La regia abilmente rende credibile la storia nella nuova ambientazione e nelle scene ambientate nella casa di Norma, quando un velatino nero scende a diminuire la profondità del palco, su cui si evidenziano le ombre che ingigantiscono i gesti e le presenze, ricordando la tragedia classica e Anna Magnani. Le scene corali sono di grande forza e davvero esprimono il senso di ribellione dei patrioti contro l'occupante straniero. Le scene a due, invece, mostrano affiatamento tra i protagonisti e cura registica rilevantissima, ponendosi come duelli di sentimenti e di sguardi, resi tangibili da gesti calibrati e vibranti, specchio di tumulti interiori. Il resto è di grande presa sul pubblico per la capacità di attrarre l'attenzione senza alcun calo dinamico.

A tale forza drammaturgica non ha corrisposto altrettanto peso musicale. Giovanni Antonini guida l'Orchestra La Scintilla in versione ridotta e con strumenti d'epoca: il suono è affascinante ma pare altra partitura rispetto a quella di Bellini. Pur convenendo sulla ipotizzabile maggiore aderenza all'originale, la forza drammatica risulta diminuita. Da ribadire la prestazione sia del direttore che dell'orchestra, entrambi ottimi. In tal senso ci è parso interessante il saggio di Cecilia Bartoli nel programma di sala sulle voci e sugli strumenti dell'epoca e sull'ascolto contemporaneo.

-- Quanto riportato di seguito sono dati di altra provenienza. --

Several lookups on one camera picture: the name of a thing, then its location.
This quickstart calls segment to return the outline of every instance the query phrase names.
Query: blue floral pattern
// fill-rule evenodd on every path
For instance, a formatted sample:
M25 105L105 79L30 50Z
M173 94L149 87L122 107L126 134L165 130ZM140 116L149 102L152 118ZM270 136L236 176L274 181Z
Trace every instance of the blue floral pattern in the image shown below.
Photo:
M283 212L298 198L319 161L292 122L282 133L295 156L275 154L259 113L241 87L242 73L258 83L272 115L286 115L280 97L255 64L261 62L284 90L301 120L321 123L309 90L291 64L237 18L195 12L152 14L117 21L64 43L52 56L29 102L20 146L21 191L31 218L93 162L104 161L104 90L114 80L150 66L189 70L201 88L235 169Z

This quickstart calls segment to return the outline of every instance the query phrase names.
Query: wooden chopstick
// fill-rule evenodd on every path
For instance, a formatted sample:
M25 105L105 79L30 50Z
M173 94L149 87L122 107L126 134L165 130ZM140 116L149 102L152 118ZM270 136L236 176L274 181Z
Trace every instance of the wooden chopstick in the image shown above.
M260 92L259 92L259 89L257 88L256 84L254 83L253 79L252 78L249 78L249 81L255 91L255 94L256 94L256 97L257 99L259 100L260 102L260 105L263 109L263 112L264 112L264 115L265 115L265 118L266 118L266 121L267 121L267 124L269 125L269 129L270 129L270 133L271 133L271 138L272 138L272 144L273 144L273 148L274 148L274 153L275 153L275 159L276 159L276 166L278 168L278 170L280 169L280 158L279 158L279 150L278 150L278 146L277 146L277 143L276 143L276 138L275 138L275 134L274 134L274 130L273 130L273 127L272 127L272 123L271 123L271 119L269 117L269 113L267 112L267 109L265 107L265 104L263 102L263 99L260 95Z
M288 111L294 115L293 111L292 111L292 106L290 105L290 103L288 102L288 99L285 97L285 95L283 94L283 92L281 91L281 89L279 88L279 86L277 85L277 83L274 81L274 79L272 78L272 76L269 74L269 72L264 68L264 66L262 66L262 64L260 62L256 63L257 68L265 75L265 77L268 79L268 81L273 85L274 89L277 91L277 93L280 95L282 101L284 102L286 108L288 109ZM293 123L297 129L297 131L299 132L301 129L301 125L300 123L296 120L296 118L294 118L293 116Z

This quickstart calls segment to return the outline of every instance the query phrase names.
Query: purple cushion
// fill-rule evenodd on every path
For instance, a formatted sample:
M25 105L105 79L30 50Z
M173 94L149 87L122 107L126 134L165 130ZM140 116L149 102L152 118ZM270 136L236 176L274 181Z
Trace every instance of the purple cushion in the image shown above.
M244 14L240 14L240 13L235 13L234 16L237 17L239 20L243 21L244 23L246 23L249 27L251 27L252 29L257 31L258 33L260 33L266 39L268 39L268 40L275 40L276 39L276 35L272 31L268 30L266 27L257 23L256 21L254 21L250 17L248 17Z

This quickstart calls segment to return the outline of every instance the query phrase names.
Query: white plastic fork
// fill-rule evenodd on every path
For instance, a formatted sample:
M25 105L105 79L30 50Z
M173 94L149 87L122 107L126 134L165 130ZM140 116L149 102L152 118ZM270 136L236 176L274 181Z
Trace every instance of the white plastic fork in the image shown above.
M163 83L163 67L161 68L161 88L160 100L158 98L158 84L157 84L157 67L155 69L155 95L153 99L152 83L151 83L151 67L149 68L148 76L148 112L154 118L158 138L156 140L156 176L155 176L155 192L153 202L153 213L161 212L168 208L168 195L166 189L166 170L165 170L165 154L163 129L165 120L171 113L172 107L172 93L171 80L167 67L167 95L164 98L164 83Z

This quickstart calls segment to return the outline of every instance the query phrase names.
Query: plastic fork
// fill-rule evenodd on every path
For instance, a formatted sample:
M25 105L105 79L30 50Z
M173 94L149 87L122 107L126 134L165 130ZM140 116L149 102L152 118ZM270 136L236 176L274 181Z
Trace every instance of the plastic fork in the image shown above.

Cecilia Bartoli domina la scena e affronta la partitura a suo modo: che la si adori o il contrario, la cantante innerva ogni ruolo di grande forza; la sua Norma è misurata e impaurita nel prologo, innamorata e seducente nel primo atto, erinnica e vendicativa nel secondo, senza trascurare i sentimenti di madre e di moglie; la voce si piega a ogni esigenza e trilla nelle agilità qui rese in modo quasi barocco; manca però il peso drammatico al ruolo della sacerdotessa nel racconto di una disperazione senza eguali che qui, nella voce e nella musica, non c'è pienamente; resta un Casta diva bellissimo, di solenne e ieratica lentezza. Al suo fianco propone una grande prova John Osborn, il cui Pollione ha acuti pieni e luminosi, registro medio corposo e strutturato, registro grave brunito e potente; la musicalità della voce si accompagna a una cura encomiabile della tornitura del verso con una pronunzia pressochè perfetta. Michele Pertusi è un Oroveso convincente più come padre che come capo carismatico della resistenza, presenza fisica imponente e voce sontuosa. Piccola ma ben intonata la voce di Rebeca Olvera, la cui bella figura connota in senso sopranile Adalgisa che però risulta debole e lamentosa nel contesto. A completare adeguatamente il cast la Clotilde di Liliana Nikiteanu (insegnante nella scuola), il Flavio di Reinaldo Macias drammaticamente ucciso e il Coro della Radiotelevisione svizzera ben preparato da Gianluca Capuano.